Check the data underneath for lines holding the word "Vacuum", and state only how many you find.

***** Dataset extract

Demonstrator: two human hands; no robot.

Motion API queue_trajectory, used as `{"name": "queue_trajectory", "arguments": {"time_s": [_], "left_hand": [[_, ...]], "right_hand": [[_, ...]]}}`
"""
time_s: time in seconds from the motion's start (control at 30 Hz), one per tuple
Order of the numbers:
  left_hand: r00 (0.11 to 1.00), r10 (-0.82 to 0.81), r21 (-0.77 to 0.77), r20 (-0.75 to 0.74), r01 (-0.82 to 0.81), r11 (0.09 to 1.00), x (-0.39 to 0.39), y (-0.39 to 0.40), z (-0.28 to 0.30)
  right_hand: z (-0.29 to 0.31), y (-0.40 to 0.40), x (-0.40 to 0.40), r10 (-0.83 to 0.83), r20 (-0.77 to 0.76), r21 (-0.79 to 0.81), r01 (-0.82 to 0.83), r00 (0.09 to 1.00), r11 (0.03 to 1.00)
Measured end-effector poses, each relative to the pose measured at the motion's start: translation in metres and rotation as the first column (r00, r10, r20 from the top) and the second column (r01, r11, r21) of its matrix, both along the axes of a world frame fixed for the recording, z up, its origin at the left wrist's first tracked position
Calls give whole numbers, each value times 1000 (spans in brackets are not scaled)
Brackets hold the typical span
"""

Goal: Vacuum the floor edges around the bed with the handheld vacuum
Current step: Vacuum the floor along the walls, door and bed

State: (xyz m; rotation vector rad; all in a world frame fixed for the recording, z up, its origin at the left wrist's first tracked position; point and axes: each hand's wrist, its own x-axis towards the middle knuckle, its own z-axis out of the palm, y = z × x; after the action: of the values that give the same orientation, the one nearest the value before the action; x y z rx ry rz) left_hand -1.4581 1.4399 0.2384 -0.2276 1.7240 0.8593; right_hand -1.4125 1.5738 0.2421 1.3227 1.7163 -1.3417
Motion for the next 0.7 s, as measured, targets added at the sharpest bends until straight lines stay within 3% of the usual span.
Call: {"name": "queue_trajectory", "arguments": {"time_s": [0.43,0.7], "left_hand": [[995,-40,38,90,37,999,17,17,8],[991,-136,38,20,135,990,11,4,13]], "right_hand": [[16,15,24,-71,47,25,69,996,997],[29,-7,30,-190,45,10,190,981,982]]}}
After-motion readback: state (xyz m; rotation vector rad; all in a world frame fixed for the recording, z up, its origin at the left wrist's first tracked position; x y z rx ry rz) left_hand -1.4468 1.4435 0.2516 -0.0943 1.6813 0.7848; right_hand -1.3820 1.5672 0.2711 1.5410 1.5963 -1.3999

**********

= Reply =
2